P-F request that each pair \(i,j\) be connected:
simply, \(a_{ij} > 0\) (i.e., teams have played before)
or there is a non-negative path of p intermediate “steps” \(k_1, \dots k_p\):
\[ a_{ik_1}> 0, a_{k_1 k_2}> 0, \dots a_{k_p j}> 0 \]
it requiring that each teams has played common opponents in the past, even indirectly, e.g.:
\(a_{\textrm{Burnley},\textrm{Nice}}= 0\)
but since
\[a_{\textrm{Burnley},\textrm{Arsenal}} > 0, a_{\textrm{Arsenal},\textrm{PSG}}> 0, a_{\textrm{PSG}, \textrm{Nice}}> 0 \]
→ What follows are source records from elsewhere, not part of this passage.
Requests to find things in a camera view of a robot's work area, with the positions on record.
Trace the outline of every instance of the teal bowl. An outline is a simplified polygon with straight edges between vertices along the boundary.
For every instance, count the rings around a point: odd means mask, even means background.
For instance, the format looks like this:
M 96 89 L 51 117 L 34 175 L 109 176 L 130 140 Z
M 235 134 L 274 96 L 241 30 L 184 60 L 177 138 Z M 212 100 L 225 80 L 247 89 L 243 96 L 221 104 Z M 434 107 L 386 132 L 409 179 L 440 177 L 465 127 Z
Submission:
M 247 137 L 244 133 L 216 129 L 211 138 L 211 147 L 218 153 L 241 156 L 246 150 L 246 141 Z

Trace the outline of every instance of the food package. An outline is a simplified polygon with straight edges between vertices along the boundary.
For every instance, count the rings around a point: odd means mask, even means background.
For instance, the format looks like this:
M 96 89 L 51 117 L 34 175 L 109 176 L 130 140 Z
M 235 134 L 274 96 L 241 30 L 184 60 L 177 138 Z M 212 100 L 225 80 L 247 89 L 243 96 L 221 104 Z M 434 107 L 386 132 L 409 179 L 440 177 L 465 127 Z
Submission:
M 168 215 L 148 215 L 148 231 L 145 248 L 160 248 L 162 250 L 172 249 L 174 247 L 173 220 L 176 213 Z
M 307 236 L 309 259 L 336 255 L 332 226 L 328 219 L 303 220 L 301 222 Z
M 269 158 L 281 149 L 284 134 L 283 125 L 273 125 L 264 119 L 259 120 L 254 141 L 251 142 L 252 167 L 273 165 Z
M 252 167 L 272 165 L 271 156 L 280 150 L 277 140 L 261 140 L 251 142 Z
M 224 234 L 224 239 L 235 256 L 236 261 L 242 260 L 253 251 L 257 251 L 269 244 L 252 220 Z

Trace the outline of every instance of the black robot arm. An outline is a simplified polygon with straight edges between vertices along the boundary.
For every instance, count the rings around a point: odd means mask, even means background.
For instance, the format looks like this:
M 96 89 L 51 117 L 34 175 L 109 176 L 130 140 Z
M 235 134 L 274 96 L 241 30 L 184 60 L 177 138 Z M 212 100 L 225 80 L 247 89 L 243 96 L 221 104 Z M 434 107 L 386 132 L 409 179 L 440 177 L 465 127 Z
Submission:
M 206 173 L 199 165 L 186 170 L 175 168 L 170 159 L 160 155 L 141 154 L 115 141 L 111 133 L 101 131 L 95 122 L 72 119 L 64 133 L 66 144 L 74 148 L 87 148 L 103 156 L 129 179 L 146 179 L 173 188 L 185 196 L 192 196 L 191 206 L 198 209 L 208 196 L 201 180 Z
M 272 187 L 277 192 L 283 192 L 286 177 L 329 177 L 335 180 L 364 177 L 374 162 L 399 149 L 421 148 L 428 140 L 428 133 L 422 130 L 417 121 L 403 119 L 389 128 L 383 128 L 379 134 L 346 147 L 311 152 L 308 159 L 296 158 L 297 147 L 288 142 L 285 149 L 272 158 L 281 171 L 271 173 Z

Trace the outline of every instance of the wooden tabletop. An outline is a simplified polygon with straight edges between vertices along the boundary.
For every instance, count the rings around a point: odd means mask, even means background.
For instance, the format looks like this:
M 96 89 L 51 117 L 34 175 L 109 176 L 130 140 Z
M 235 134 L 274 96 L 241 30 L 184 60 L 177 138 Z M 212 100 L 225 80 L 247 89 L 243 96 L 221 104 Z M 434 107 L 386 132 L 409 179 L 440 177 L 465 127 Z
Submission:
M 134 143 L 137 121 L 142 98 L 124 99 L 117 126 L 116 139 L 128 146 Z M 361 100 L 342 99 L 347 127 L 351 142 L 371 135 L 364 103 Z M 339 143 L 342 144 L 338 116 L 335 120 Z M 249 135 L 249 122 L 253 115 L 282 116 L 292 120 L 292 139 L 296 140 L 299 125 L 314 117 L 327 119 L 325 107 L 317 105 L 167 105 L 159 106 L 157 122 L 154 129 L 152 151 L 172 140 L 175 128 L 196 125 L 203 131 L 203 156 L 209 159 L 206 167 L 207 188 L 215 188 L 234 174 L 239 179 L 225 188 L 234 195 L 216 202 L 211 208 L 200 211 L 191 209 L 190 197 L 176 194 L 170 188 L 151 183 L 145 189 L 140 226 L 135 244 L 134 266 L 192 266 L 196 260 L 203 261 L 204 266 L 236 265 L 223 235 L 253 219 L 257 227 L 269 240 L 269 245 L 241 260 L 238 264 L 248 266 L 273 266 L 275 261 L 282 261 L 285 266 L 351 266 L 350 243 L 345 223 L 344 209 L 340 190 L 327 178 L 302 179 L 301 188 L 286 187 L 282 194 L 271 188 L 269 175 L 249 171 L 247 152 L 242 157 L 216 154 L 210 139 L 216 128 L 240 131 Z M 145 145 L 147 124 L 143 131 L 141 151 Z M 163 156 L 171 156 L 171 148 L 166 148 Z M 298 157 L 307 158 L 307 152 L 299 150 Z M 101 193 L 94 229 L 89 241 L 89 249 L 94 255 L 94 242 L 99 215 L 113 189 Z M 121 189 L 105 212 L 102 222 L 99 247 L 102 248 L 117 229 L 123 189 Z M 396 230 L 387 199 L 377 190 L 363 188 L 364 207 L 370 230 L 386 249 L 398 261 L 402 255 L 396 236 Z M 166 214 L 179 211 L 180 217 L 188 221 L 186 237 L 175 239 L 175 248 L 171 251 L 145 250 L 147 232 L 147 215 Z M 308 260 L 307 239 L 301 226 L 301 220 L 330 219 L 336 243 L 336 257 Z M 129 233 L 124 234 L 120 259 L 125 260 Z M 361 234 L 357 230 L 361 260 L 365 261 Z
a tournament containing both Burnley and Nice is suitable.
Irred. may not hold at the beginning of a tournament but it’s not considered prohibitive.
If A is non-negative and irreducible, then
the dominant e-value is real and strictly positive: our \(\lambda!\)
except for positive multiples, there’s only one non-negative e-vector \(\mathbf{x}\) for A: (almost) our \(\mathbf{r}!\)
the final \(\mathbf{r}\) is obtained by normalizing \(\mathbf{x}\): \(\mathbf{r} = \mathbf{x}/\sum_j x_j\)
individual ratings \(r_i\) will be in (0,1) and will sum to 1.
the conditions are strict but not impossible
a strong memory effect makes Keener’s ratings represent long-term tendencies
today, random walks/Montecarlo methods approximate Keener’s rating without the need to extract e-pairs of large matrices.
[Keener, SIAM Review 35:1, March 1993] is credited with seeding the ideas behind Google’s PageRank.